• ACTIVITY: Transcribe the data as written, minus images.
----- INFORMATION PROVIDED
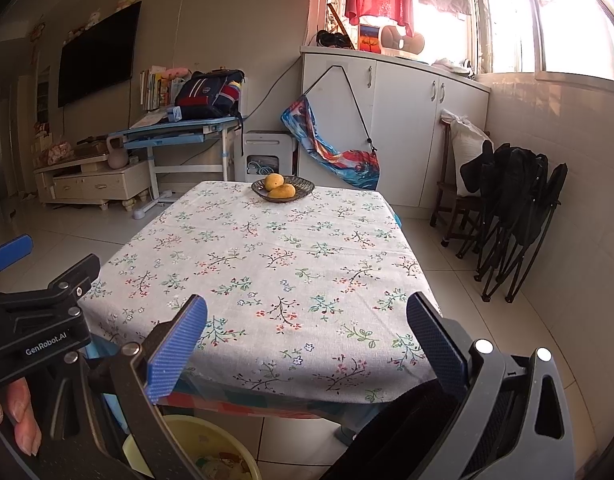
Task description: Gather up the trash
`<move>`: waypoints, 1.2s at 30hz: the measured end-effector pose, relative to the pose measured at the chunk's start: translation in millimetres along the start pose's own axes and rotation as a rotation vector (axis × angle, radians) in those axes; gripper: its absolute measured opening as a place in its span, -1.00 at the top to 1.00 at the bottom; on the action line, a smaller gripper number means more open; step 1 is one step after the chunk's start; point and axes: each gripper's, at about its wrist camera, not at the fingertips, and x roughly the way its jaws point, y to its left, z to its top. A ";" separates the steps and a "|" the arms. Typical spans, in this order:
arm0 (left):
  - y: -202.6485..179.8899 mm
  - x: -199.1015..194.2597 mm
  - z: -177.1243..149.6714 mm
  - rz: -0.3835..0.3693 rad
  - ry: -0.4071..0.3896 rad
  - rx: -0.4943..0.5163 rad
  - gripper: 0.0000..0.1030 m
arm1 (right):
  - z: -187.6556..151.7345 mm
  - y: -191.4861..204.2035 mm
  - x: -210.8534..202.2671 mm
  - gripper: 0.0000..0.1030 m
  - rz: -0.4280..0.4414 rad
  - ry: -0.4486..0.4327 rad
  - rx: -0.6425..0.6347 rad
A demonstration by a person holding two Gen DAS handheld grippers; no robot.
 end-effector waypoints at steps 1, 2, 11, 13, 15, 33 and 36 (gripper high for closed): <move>0.8 0.0 0.1 -0.001 0.000 -0.001 -0.86 | 0.1 0.2 0.2 -0.86 0.000 0.001 -0.001; 1.6 -0.5 0.3 -0.002 -0.001 -0.001 -0.86 | 0.4 0.1 0.6 -0.86 0.001 0.001 -0.002; 3.0 -0.5 0.4 -0.006 -0.009 0.005 -0.86 | -0.1 0.8 0.5 -0.86 0.002 0.001 -0.006; 3.6 -0.6 0.6 -0.007 -0.011 0.005 -0.86 | 0.9 1.6 1.1 -0.86 0.002 0.001 -0.008; 2.6 -1.6 -0.1 -0.005 -0.014 0.008 -0.86 | 1.0 1.5 1.3 -0.86 0.003 0.001 -0.009; 3.6 -3.6 -4.3 -0.015 -0.027 0.036 -0.86 | -0.7 2.0 5.1 -0.86 0.015 0.013 -0.019; 1.5 -4.9 -4.6 -0.034 -0.028 0.043 -0.86 | 0.7 1.9 6.5 -0.86 0.021 0.019 -0.016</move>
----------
• OUTPUT OF THE EXERCISE:
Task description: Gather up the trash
`<move>`: waypoints, 1.2s at 30hz: the measured end-effector pose, relative to the pose measured at the chunk's start: translation in millimetres along the start pose's own axes and rotation as a rotation vector (axis × angle, radians) in those axes; gripper: its absolute measured opening as a place in its span, -1.00 at the top to 1.00 at the bottom; on the action line, a smaller gripper number means more open; step 1 is one step after the chunk's start; point and axes: each gripper's, at about its wrist camera, not at the fingertips, and x roughly the way its jaws point, y to its left, z to its top. A ";" separates the steps and a "|" the arms. Typical spans, in this order:
arm0 (left):
  - y: -202.6485..179.8899 mm
  - x: -199.1015..194.2597 mm
  - z: -177.1243..149.6714 mm
  - rz: -0.3835..0.3693 rad
  - ry: -0.4071..0.3896 rad
  - rx: -0.4943..0.5163 rad
  - gripper: 0.0000..0.1030 m
arm1 (right):
  - z: -187.6556..151.7345 mm
  - y: -191.4861..204.2035 mm
  - x: -210.8534..202.2671 mm
  - gripper: 0.0000..0.1030 m
  - rz: -0.4280..0.4414 rad
  - ry: -0.4486..0.4327 rad
  - rx: -0.6425..0.6347 rad
A demonstration by a person holding two Gen DAS handheld grippers; no robot.
 end-effector waypoints at steps 1, 2, 11, 13, 15, 33 and 36 (gripper high for closed): <move>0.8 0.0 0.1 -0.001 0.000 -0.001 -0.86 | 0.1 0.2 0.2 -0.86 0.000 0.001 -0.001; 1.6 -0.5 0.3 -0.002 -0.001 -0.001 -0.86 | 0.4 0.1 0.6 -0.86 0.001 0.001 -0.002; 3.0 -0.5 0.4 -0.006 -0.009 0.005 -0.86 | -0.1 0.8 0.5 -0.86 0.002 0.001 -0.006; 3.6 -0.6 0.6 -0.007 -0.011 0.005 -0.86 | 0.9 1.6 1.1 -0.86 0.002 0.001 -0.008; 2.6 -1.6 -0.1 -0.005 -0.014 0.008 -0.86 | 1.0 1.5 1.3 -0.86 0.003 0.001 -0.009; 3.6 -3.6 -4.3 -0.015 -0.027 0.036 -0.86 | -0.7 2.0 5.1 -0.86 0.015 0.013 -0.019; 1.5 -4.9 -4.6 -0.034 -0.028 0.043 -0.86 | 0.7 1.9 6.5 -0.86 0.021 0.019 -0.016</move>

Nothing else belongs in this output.